Solution Approach 2:
The patent creates a universal monitoring framework that can handle multiple sampling rates simultaneously. The multi-rate dynamic latent variable model serves multiple functions: it processes fast-sampled process variables, intermediate variables, and slow-sampled quality variables within a single unified structure, making the system adaptable to diverse multi-rate process configurations.

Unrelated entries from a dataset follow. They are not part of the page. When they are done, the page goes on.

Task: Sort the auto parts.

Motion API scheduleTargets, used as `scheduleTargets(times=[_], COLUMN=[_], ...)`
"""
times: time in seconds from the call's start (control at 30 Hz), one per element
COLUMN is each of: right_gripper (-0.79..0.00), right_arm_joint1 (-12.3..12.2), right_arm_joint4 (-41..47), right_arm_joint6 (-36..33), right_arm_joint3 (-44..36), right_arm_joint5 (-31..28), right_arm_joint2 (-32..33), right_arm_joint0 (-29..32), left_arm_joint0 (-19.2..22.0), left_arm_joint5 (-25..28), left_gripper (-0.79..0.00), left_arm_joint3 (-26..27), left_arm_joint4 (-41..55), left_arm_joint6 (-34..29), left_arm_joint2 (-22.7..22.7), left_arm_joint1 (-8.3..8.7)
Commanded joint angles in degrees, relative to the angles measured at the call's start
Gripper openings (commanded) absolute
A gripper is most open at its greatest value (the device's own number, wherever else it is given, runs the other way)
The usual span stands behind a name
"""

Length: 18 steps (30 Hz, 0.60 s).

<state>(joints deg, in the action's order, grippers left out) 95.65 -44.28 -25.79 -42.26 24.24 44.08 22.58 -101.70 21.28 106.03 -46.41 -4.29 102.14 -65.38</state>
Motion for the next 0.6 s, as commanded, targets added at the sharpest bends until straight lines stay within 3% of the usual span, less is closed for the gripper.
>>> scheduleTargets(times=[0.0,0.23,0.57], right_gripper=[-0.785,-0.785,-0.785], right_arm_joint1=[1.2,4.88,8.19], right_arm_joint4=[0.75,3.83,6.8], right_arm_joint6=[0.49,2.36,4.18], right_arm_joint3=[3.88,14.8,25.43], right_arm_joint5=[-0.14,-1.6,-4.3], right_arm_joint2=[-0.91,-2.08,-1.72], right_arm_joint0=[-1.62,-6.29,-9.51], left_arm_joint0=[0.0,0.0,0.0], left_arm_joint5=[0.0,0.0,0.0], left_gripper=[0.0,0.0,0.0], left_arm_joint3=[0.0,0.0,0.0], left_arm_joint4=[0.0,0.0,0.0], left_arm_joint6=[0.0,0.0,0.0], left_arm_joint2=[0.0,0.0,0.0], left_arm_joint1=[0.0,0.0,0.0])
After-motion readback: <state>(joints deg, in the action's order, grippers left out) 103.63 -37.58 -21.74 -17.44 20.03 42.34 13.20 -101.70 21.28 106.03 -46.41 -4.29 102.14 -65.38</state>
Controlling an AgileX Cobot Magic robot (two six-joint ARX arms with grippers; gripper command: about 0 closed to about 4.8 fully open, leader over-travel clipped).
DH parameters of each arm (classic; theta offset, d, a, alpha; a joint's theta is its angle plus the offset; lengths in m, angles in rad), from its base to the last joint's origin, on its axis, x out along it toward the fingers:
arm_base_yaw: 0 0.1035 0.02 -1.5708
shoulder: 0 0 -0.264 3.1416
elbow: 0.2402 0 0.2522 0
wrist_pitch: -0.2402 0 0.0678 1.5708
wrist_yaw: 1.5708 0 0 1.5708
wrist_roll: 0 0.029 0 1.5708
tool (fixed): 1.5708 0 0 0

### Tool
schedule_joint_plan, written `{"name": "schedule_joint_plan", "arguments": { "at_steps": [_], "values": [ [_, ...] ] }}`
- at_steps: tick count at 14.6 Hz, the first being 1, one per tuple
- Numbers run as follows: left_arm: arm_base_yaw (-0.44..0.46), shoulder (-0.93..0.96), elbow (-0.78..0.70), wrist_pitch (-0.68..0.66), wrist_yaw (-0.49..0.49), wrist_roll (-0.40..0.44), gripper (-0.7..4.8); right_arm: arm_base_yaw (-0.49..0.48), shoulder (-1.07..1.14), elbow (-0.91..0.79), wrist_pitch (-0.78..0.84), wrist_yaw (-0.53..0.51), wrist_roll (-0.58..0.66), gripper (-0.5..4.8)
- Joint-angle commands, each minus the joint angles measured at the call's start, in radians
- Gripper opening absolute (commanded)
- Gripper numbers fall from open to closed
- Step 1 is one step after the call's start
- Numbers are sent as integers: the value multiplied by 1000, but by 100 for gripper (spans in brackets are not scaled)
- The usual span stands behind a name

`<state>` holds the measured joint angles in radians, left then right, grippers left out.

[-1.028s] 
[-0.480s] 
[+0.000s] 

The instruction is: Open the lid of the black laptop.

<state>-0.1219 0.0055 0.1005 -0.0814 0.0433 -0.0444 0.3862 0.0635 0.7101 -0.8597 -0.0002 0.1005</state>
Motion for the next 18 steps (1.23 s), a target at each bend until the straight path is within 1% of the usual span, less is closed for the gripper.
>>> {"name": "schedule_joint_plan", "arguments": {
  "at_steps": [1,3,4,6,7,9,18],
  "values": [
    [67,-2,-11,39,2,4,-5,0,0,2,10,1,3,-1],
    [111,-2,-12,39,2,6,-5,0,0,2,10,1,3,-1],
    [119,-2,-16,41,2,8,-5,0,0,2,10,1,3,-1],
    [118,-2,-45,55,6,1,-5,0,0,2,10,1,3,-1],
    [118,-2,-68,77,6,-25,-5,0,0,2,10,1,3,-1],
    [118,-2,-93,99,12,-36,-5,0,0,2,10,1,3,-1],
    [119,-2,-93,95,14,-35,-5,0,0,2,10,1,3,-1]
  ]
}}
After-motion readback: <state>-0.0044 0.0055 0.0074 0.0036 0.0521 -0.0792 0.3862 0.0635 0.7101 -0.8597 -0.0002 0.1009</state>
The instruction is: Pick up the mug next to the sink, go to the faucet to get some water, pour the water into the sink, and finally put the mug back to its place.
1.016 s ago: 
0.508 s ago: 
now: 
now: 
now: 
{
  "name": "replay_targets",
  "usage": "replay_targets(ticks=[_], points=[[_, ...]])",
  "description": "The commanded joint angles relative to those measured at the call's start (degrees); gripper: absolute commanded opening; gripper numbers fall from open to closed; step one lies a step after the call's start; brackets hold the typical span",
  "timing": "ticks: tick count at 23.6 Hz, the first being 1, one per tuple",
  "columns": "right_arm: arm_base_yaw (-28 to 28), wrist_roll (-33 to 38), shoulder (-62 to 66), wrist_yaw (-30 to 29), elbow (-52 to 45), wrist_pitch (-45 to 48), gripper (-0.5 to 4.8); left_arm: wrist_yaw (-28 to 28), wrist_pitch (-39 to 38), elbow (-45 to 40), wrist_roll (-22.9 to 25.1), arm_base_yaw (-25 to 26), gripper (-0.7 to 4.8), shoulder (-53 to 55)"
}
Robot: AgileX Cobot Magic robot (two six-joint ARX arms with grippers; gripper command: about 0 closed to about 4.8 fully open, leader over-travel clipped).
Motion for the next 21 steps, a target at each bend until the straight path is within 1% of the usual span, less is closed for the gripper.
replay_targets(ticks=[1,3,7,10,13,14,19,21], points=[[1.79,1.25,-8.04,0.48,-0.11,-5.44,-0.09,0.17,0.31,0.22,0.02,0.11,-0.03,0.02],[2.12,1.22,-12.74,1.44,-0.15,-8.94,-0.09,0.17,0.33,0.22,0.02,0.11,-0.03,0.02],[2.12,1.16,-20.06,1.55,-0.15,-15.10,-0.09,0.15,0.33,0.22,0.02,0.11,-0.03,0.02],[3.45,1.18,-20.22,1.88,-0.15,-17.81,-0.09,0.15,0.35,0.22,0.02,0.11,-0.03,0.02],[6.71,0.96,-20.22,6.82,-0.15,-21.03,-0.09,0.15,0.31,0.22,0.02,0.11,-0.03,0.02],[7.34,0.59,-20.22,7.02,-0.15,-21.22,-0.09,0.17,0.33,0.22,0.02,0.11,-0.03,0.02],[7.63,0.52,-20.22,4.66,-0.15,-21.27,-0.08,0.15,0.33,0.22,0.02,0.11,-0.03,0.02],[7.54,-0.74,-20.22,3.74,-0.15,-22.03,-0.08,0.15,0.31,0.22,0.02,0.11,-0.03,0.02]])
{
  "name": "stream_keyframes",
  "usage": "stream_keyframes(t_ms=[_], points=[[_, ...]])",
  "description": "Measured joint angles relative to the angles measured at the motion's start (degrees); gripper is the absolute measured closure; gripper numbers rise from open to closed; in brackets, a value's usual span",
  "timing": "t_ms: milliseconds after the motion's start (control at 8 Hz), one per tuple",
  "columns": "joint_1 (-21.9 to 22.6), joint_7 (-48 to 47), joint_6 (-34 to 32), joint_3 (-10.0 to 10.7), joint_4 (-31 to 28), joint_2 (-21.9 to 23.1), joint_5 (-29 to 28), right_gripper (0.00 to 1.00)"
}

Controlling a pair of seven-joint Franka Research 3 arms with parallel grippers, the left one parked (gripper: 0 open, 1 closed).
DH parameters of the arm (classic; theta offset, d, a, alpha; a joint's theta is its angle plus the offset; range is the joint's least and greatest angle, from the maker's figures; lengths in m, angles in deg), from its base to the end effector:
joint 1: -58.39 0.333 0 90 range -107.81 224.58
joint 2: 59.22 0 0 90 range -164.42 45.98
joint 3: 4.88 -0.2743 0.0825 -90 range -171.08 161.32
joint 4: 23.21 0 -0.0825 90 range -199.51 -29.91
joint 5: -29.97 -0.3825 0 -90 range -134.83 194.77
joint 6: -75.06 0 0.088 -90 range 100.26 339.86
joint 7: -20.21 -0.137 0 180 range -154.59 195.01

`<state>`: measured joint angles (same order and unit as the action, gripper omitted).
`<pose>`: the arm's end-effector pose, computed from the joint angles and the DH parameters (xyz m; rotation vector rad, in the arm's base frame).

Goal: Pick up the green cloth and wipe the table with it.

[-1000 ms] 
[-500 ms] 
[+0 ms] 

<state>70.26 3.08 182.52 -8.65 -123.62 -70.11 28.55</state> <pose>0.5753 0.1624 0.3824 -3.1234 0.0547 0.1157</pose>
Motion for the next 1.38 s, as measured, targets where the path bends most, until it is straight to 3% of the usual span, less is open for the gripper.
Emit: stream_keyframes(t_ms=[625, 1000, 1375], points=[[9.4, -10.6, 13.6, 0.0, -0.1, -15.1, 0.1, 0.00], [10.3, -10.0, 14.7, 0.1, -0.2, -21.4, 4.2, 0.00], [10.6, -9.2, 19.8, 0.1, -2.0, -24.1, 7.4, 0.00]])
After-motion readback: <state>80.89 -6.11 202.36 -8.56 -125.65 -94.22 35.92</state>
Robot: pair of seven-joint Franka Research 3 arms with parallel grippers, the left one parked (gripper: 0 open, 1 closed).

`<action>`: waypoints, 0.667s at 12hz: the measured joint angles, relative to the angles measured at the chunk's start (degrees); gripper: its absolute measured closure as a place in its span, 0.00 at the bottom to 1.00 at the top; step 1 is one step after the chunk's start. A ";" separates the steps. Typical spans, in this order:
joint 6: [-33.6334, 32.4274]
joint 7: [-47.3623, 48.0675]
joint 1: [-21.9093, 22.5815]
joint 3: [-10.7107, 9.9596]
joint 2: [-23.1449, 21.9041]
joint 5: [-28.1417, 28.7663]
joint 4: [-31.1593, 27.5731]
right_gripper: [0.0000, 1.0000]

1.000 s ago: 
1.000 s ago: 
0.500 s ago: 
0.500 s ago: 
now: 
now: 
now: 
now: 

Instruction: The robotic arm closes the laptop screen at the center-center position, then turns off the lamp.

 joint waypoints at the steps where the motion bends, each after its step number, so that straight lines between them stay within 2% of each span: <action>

3Adaptability or versatility
If Multi-rate Dynamic Latent Variable Model is used, then multiple sampling information is utilized, but static characteristics are neglected leading to compromised fault detection in strongly coupled complex processes
Solution Approach 1:
The patent merges dynamic and static characteristics into a unified Total Auto-regressive Dynamic Latent Variable (TADLV) model. The model combines the dynamic latent variables that capture temporal correlations with static latent variables that represent steady-state relationships, creating a comprehensive monitoring approach that leverages both dynamic and static process characteristics for improved fault detection.
Solution Approach 2:
The patent creates a composite monitoring model structure that integrates multiple components: dynamic latent variable models for temporal dynamics, static latent variable models for steady-state relationships, and autoregressive structures for additional temporal dependence. This composite structure effectively handles strongly coupled complex processes by combining complementary modeling approaches.
Data Source
AI summary
The present invention discloses a multi-rate process fault detection method based on a Total Auto-regressive Dynamic Latent Variable Model. The multi-rate data samples of the process are collected online. The method utilizes a Total Multi-rate Auto-regressive Dynamic Latent Variable Model (TMrARDLV) to obtain the dynamic T2 statistics of the current moment test samples, static T2 statistics for each sampling rate, and SPE statistics. These statistics are then compared with the pre-established detection control limits to determine the online detection results of the process. This method fully utilizes comprehensive multi-rate data information from the process. It also considers the dynamic and static characteristics of the data separately by employing Kalman filtering and Bayesian methods. Moreover, it achieves accurate estimation of dynamic and static latent variables. The dynamic and static latent variables obtained through dimensionality reduction respond to faults in different data subspaces. This method enhances the accuracy and applicability of fault detection.